The same gap shows up at the level of portfolio decisions. The system tracks the work inside each bet, but I do not yet have a way to evaluate bets against each other in the Desirability, Feasibility, and Viability framework that the org has introduced. As more ideas emerge from the experiments running on this system, that is the next layer of judgment the operating model needs to hold.

What stays with me

After six months of running on this system, I can say the outcomes are real. Ten thousand documents synthesized in a week, once I had structured the extraction. A market test stood up in nine days with no engineering or marketing execution support. A 12-week pilot running with no operational overhead. This project plus three adjacent tracks, as a solo operator, with no overtime. Watching the project itself take portfolio shape inside of all this, and being able to adapt to that shift and stay confident about it as a lead. None of this was possible one or two years ago, not because I was slower, but because the tools did not allow it.

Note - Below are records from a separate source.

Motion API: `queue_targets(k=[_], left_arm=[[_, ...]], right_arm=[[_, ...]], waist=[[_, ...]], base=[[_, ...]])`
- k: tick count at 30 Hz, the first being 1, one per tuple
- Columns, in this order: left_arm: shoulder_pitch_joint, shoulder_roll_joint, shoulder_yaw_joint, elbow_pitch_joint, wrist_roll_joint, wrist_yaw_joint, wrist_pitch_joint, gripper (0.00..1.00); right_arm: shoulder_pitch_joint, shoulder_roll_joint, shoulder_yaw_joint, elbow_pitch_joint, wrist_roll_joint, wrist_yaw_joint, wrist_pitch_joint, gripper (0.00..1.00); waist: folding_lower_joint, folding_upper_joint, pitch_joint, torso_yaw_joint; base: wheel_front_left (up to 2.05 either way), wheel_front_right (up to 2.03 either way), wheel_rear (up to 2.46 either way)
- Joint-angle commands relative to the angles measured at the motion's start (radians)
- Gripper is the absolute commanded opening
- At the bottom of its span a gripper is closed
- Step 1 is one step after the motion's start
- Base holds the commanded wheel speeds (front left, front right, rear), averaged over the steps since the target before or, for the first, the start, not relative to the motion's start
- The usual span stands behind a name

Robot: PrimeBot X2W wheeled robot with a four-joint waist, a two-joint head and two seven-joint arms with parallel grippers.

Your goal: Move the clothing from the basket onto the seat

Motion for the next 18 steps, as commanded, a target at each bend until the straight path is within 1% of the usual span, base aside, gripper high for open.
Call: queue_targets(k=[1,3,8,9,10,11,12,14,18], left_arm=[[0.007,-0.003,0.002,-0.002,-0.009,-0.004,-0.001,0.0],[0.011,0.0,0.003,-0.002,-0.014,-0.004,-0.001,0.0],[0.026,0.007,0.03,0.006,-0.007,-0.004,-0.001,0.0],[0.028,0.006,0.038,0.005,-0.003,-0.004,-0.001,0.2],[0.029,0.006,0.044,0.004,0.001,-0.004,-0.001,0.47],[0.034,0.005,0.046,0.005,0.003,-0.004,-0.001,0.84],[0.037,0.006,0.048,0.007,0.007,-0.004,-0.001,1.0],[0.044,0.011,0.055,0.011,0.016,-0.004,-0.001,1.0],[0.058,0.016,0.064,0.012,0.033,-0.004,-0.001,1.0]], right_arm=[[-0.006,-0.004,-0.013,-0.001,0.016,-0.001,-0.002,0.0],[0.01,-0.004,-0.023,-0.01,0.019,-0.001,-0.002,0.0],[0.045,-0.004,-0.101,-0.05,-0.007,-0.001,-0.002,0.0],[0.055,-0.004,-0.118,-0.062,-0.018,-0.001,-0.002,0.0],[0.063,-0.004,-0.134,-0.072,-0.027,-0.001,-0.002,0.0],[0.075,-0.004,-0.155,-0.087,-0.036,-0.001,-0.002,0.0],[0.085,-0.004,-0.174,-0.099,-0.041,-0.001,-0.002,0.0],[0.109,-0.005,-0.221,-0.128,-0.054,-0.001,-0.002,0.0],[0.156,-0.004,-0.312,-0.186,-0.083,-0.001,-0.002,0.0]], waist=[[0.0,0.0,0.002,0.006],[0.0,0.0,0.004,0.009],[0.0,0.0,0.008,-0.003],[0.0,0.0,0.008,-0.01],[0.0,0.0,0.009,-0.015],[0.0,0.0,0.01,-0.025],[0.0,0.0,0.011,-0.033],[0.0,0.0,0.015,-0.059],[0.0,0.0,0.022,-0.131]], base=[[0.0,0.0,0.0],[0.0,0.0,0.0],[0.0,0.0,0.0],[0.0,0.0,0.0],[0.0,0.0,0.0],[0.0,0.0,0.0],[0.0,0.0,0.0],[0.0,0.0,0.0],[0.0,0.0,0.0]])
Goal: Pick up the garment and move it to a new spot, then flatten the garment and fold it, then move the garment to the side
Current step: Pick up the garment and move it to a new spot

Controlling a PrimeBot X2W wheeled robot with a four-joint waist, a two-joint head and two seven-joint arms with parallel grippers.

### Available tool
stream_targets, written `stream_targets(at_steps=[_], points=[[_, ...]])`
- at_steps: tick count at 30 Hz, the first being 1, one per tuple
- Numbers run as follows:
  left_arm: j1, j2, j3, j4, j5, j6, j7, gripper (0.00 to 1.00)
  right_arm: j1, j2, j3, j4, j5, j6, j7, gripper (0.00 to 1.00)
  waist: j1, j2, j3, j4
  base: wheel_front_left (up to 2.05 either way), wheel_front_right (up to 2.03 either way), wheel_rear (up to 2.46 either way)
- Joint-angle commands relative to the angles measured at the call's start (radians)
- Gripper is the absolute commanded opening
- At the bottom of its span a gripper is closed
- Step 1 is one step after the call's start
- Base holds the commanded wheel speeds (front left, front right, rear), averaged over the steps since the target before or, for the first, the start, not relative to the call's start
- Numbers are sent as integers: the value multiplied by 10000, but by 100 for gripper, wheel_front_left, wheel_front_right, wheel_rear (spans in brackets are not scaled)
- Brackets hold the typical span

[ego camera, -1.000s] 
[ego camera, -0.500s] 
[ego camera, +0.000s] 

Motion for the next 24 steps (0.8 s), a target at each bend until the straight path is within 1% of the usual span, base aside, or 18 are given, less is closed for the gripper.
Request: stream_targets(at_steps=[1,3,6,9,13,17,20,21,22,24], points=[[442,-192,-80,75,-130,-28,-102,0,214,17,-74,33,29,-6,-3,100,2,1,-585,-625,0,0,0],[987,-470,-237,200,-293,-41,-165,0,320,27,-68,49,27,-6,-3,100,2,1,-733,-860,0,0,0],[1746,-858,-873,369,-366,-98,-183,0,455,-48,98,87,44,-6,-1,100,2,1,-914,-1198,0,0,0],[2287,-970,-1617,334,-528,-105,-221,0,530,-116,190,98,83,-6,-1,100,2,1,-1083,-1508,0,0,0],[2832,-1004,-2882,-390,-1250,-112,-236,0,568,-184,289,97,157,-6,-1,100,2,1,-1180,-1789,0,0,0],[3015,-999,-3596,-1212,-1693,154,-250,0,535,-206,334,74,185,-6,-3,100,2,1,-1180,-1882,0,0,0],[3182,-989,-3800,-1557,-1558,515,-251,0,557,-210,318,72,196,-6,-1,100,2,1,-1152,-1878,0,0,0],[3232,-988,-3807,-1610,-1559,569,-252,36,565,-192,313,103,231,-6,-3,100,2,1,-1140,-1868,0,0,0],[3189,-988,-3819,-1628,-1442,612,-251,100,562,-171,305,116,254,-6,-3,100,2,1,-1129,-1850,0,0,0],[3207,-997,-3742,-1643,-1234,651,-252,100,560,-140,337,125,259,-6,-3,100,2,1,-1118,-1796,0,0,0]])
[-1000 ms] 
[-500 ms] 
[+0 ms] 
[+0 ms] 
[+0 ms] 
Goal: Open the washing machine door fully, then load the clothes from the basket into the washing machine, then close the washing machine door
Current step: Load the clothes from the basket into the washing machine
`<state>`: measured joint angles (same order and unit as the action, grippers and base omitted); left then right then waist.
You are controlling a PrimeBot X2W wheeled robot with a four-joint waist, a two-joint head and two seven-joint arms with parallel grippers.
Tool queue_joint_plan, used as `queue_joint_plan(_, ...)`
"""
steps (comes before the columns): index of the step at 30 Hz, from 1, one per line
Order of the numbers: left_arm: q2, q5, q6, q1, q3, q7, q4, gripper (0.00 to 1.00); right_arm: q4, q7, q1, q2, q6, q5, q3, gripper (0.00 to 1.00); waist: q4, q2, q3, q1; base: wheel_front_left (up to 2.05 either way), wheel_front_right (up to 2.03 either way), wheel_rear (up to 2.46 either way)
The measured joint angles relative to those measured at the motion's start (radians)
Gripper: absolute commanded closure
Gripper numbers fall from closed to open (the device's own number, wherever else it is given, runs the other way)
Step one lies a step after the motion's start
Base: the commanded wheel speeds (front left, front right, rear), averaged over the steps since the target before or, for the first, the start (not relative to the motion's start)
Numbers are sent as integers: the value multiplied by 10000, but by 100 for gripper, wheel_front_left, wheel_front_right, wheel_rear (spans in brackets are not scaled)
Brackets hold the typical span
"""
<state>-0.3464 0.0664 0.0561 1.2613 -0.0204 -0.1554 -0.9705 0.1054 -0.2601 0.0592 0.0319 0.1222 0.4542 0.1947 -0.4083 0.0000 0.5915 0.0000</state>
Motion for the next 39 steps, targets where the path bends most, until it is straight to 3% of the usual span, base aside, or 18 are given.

What this points to, and what other practitioners I read are saying out loud, is that the bottleneck in product work is no longer capacity. It is judgment about where to allocate the capacity we now have. Catherine Wu, who heads up product development for Claude Code, described the shift in a recent conversation with Lenny Rachitsky as the move from multi-quarter roadmap alignment to "the fastest way to get something out the door." Shreyas Doshi and Ravi Mehta both frame taste as the discriminating function in product work: knowing what is worth validating, reading evidence honestly even when it is uncomfortable, and being able to explain a choice in a way that holds up under pressure. AI does not replace any of that. It just makes more of it possible in the same week.

The good news is that what stays on my side is the work that needs me in the room: the call about what is worth doing, the conversation that makes a partner say yes, the moment a participant tells you something that changes the bet. The system is giving me room to make those calls thoughtfully.

Finally, I believe there is no one-fits-all template. The cost of building or customizing your own tools has dropped far enough that operators shipping their own solutions are getting ahead. What I built is one operating pattern for this regime, fitted to my project, my constraints, my gaps, and the tools I can access. I do have to recognize that today, access to experiment with these tools is uneven in many ways, but if you have the privilege to do so, I encourage you to get your hands dirty and try what works for your context. The more use cases we can learn from, the better choices we can all make.